_What to produce_:
Across the listing below, how many lines include the word "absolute"? The answer is that number, with nothing added.

(Source data Opens)

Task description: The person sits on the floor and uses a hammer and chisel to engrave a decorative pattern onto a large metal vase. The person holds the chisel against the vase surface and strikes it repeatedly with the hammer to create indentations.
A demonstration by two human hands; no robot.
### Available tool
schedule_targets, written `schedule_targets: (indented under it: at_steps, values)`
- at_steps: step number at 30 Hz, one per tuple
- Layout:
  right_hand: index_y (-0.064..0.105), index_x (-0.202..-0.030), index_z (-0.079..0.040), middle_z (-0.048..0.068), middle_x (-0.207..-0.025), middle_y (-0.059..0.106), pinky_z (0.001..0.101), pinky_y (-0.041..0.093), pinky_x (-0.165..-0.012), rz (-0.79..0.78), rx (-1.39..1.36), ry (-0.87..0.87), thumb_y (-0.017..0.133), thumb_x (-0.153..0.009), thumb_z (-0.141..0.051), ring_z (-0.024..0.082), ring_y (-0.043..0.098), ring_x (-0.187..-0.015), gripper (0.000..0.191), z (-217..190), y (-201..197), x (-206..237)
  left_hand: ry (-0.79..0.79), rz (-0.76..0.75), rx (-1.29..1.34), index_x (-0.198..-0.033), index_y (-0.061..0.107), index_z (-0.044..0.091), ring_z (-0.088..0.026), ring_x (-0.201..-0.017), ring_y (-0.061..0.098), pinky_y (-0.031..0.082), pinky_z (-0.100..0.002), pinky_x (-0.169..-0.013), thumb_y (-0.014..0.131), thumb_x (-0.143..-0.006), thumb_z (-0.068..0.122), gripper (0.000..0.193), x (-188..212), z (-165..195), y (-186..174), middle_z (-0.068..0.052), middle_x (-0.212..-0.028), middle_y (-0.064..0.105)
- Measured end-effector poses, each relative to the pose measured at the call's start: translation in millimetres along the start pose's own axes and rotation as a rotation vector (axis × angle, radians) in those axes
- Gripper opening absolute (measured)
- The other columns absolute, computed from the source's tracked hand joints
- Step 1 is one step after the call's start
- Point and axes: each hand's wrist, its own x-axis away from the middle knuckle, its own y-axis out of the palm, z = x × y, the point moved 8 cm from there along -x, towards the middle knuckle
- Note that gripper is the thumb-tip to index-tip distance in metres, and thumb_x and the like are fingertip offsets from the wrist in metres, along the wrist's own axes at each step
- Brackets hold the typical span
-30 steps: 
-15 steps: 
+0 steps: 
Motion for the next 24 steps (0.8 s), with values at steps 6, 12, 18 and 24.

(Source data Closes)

_The completed task_:
2